> **PROBLEM TO WORK ON**: Take the material below and output exactly the run of lines from the one containing "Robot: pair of" down to the one containing "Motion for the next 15", with both included.

======== INPUT DATA

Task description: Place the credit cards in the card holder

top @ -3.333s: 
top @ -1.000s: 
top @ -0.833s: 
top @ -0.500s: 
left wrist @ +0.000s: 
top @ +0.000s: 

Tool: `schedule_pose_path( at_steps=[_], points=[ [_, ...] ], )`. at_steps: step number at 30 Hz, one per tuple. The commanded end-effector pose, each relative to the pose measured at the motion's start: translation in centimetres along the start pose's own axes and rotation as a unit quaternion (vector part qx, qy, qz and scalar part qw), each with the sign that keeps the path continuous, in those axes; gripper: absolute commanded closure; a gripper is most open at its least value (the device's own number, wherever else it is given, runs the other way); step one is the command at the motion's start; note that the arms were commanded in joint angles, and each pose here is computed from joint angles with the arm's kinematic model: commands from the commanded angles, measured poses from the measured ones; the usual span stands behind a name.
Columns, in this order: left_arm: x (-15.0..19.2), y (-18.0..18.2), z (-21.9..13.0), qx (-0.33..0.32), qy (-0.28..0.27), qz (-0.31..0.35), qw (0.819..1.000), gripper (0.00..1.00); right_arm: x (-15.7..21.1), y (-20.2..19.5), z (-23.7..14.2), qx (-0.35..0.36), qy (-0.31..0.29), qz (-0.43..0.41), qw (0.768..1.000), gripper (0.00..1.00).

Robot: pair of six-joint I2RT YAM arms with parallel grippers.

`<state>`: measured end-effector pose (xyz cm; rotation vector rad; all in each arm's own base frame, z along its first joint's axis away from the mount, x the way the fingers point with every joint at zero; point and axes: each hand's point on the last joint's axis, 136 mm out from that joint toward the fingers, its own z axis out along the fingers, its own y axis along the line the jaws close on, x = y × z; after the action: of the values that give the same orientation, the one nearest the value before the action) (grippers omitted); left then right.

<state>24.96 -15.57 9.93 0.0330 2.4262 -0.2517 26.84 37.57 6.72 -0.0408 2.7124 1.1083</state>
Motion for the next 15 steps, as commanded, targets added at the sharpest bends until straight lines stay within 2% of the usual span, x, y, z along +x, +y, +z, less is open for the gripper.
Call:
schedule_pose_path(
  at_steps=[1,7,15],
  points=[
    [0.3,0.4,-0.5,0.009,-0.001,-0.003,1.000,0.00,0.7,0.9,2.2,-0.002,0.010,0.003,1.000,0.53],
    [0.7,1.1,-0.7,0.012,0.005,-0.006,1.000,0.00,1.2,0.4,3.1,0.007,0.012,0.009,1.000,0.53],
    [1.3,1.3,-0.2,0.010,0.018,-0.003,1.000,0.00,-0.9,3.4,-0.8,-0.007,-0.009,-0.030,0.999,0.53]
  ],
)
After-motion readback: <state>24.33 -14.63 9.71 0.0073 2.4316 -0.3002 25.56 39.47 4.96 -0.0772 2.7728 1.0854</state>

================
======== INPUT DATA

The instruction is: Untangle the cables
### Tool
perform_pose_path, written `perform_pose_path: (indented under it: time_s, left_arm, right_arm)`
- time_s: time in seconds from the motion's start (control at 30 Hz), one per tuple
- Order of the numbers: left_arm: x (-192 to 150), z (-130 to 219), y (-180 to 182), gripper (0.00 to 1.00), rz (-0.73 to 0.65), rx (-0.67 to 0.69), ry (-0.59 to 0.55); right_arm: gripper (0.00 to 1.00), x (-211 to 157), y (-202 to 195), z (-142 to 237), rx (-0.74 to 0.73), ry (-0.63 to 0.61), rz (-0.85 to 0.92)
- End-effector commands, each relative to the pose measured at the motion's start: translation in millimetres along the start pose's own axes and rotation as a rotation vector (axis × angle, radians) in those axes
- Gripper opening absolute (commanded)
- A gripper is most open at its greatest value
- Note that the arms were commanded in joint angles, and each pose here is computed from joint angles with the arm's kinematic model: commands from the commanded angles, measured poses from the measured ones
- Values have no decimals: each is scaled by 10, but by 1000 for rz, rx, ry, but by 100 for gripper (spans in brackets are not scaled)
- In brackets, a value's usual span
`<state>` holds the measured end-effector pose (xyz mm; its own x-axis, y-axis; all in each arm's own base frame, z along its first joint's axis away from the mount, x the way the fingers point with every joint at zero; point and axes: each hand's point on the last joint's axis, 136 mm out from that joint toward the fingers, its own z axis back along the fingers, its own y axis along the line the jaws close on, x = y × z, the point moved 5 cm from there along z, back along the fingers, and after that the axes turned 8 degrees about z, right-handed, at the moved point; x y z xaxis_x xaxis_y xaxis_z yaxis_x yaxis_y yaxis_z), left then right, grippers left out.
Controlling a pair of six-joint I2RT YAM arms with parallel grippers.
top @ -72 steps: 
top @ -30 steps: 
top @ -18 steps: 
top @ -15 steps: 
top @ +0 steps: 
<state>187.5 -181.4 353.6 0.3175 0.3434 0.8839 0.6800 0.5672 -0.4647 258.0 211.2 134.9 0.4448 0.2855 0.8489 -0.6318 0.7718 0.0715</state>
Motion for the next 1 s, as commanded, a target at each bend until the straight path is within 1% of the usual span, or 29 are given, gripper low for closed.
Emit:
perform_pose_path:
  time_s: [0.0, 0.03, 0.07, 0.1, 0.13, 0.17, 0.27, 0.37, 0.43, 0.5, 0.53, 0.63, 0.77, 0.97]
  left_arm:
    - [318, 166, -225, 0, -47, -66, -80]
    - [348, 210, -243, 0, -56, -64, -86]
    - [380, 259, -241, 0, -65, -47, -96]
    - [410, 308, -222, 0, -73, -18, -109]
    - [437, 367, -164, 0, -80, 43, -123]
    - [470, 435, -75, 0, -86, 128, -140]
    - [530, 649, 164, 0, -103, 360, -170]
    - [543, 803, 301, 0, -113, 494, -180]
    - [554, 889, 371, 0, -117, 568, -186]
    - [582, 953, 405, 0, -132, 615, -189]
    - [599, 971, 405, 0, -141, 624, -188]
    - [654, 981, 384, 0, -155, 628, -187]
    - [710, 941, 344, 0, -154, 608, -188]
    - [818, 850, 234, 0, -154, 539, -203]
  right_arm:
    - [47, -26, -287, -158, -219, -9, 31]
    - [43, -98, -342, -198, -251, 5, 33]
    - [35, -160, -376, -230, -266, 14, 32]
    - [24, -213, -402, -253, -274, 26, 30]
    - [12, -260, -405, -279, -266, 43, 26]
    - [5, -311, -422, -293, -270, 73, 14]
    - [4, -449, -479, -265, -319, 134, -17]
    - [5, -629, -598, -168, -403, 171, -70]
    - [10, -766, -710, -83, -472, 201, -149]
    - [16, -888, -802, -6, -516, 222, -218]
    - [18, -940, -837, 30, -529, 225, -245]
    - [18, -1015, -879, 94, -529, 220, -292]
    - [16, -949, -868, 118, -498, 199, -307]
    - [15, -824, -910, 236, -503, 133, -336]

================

> **EXPECTED ANSWER**:
Robot: pair of six-joint I2RT YAM arms with parallel grippers.

`<state>`: measured end-effector pose (xyz cm; rotation vector rad; all in each arm's own base frame, z along its first joint's axis away from the mount, x the way the fingers point with every joint at zero; point and axes: each hand's point on the last joint's axis, 136 mm out from that joint toward the fingers, its own z axis out along the fingers, its own y axis along the line the jaws close on, x = y × z; after the action: of the values that give the same orientation, the one nearest the value before the action) (grippers omitted); left then right.

<state>24.96 -15.57 9.93 0.0330 2.4262 -0.2517 26.84 37.57 6.72 -0.0408 2.7124 1.1083</state>
Motion for the next 15 steps, as commanded, targets added at the sharpest bends until straight lines stay within 2% of the usual span, x, y, z along +x, +y, +z, less is open for the gripper.

This exercise requires nothing more.